[WHAT YOU SHOULD DO]
Would you please write out each entry precisely as given?

[[ RECORDED DATA open ]]

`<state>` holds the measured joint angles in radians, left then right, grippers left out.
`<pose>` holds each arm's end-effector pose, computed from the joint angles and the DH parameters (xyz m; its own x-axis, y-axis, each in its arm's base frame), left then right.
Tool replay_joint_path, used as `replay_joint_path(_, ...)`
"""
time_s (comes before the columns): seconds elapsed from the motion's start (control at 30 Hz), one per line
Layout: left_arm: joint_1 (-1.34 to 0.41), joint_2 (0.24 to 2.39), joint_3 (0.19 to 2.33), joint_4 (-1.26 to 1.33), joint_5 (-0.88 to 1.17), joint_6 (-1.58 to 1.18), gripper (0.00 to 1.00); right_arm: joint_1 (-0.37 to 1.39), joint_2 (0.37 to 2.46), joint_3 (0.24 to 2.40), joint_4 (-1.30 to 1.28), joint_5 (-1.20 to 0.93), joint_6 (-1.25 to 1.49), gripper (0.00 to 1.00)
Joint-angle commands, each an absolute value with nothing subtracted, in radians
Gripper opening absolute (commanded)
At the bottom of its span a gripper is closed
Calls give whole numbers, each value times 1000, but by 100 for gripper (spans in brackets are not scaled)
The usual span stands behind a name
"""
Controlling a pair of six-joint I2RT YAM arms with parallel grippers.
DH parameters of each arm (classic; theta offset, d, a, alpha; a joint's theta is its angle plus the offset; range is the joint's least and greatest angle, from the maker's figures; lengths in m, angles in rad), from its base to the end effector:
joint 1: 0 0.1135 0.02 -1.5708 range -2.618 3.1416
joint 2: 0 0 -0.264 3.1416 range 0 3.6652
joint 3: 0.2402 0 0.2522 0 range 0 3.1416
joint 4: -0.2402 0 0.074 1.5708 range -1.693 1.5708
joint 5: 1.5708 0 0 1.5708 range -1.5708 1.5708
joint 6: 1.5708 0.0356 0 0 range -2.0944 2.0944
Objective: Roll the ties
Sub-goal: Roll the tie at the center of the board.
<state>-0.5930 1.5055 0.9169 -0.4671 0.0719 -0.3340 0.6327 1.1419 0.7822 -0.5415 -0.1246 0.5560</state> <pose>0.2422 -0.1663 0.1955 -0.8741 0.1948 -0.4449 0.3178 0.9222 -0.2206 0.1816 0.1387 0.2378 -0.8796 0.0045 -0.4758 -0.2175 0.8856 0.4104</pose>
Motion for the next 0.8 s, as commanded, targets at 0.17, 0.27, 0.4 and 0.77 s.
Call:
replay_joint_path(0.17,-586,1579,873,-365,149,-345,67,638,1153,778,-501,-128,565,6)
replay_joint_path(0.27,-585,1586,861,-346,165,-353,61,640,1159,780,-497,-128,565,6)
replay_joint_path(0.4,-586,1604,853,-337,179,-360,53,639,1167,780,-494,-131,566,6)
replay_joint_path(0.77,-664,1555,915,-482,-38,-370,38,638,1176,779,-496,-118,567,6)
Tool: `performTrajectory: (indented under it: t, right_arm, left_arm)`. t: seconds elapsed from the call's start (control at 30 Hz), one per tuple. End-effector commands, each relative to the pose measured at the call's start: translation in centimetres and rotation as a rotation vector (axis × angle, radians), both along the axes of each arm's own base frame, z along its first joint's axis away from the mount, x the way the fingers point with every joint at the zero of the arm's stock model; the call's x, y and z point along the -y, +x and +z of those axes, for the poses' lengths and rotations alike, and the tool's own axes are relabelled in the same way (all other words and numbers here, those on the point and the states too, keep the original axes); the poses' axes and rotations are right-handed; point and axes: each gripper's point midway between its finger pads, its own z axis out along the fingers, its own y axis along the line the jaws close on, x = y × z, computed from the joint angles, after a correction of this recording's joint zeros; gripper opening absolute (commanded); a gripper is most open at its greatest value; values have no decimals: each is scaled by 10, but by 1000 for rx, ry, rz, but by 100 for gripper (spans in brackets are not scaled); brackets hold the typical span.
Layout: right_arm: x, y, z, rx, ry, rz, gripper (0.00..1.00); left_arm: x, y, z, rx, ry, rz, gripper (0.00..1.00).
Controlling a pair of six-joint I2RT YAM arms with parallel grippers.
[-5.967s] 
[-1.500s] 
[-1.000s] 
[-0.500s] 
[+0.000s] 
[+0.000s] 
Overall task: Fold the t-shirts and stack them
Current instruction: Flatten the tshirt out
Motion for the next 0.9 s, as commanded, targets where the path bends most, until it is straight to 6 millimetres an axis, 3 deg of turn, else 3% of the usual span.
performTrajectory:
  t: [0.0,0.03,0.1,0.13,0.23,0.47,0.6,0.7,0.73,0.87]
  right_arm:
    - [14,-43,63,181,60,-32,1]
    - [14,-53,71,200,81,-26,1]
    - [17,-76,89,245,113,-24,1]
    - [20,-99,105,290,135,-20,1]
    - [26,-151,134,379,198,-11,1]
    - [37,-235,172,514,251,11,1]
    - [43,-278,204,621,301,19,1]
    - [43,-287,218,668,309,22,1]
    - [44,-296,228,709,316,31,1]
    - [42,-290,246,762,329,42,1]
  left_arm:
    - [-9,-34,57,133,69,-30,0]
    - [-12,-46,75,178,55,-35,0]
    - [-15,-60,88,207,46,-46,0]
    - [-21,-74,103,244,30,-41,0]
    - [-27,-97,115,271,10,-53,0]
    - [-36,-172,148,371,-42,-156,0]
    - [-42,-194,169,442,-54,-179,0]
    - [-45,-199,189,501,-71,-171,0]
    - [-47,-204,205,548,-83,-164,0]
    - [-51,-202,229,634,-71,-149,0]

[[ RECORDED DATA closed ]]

[SOLUTION]
`<state>` holds the measured joint angles in radians, left then right, grippers left out.
`<pose>` holds each arm's end-effector pose, computed from the joint angles and the DH parameters (xyz m; its own x-axis, y-axis, each in its arm's base frame), left then right.
Tool replay_joint_path, used as `replay_joint_path(_, ...)`
"""
time_s (comes before the columns): seconds elapsed from the motion's start (control at 30 Hz), one per line
Layout: left_arm: joint_1 (-1.34 to 0.41), joint_2 (0.24 to 2.39), joint_3 (0.19 to 2.33), joint_4 (-1.26 to 1.33), joint_5 (-0.88 to 1.17), joint_6 (-1.58 to 1.18), gripper (0.00 to 1.00); right_arm: joint_1 (-0.37 to 1.39), joint_2 (0.37 to 2.46), joint_3 (0.24 to 2.40), joint_4 (-1.30 to 1.28), joint_5 (-1.20 to 0.93), joint_6 (-1.25 to 1.49), gripper (0.00 to 1.00)
Joint-angle commands, each an absolute value with nothing subtracted, in radians
Gripper opening absolute (commanded)
At the bottom of its span a gripper is closed
Calls give whole numbers, each value times 1000, but by 100 for gripper (spans in brackets are not scaled)
The usual span stands behind a name
"""
Controlling a pair of six-joint I2RT YAM arms with parallel grippers.
DH parameters of each arm (classic; theta offset, d, a, alpha; a joint's theta is its angle plus the offset; range is the joint's least and greatest angle, from the maker's figures; lengths in m, angles in rad), from its base to the end effector:
joint 1: 0 0.1135 0.02 -1.5708 range -2.618 3.1416
joint 2: 0 0 -0.264 3.1416 range 0 3.6652
joint 3: 0.2402 0 0.2522 0 range 0 3.1416
joint 4: -0.2402 0 0.074 1.5708 range -1.693 1.5708
joint 5: 1.5708 0 0 1.5708 range -1.5708 1.5708
joint 6: 1.5708 0.0356 0 0 range -2.0944 2.0944
Objective: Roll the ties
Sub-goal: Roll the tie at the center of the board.
<state>-0.5930 1.5055 0.9169 -0.4671 0.0719 -0.3340 0.6327 1.1419 0.7822 -0.5415 -0.1246 0.5560</state> <pose>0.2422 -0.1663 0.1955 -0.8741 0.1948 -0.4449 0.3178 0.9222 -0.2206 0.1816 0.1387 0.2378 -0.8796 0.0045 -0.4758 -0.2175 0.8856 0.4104</pose>
Motion for the next 0.8 s, as commanded, targets at 0.17, 0.27, 0.4 and 0.77 s.
Call:
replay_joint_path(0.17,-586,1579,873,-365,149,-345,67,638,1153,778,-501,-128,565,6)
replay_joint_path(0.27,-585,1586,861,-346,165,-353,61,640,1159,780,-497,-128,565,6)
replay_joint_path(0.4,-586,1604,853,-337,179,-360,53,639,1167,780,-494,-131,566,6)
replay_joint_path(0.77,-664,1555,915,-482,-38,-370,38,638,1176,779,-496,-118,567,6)
Tool: `performTrajectory: (indented under it: t, right_arm, left_arm)`. t: seconds elapsed from the call's start (control at 30 Hz), one per tuple. End-effector commands, each relative to the pose measured at the call's start: translation in centimetres and rotation as a rotation vector (axis × angle, radians), both along the axes of each arm's own base frame, z along its first joint's axis away from the mount, x the way the fingers point with every joint at the zero of the arm's stock model; the call's x, y and z point along the -y, +x and +z of those axes, for the poses' lengths and rotations alike, and the tool's own axes are relabelled in the same way (all other words and numbers here, those on the point and the states too, keep the original axes); the poses' axes and rotations are right-handed; point and axes: each gripper's point midway between its finger pads, its own z axis out along the fingers, its own y axis along the line the jaws close on, x = y × z, computed from the joint angles, after a correction of this recording's joint zeros; gripper opening absolute (commanded); a gripper is most open at its greatest value; values have no decimals: each is scaled by 10, but by 1000 for rx, ry, rz, but by 100 for gripper (spans in brackets are not scaled); brackets hold the typical span.
Layout: right_arm: x, y, z, rx, ry, rz, gripper (0.00..1.00); left_arm: x, y, z, rx, ry, rz, gripper (0.00..1.00).
Controlling a pair of six-joint I2RT YAM arms with parallel grippers.
[-5.967s] 
[-1.500s] 
[-1.000s] 
[-0.500s] 
[+0.000s] 
[+0.000s] 
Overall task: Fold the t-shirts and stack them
Current instruction: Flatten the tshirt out
Motion for the next 0.9 s, as commanded, targets where the path bends most, until it is straight to 6 millimetres an axis, 3 deg of turn, else 3% of the usual span.
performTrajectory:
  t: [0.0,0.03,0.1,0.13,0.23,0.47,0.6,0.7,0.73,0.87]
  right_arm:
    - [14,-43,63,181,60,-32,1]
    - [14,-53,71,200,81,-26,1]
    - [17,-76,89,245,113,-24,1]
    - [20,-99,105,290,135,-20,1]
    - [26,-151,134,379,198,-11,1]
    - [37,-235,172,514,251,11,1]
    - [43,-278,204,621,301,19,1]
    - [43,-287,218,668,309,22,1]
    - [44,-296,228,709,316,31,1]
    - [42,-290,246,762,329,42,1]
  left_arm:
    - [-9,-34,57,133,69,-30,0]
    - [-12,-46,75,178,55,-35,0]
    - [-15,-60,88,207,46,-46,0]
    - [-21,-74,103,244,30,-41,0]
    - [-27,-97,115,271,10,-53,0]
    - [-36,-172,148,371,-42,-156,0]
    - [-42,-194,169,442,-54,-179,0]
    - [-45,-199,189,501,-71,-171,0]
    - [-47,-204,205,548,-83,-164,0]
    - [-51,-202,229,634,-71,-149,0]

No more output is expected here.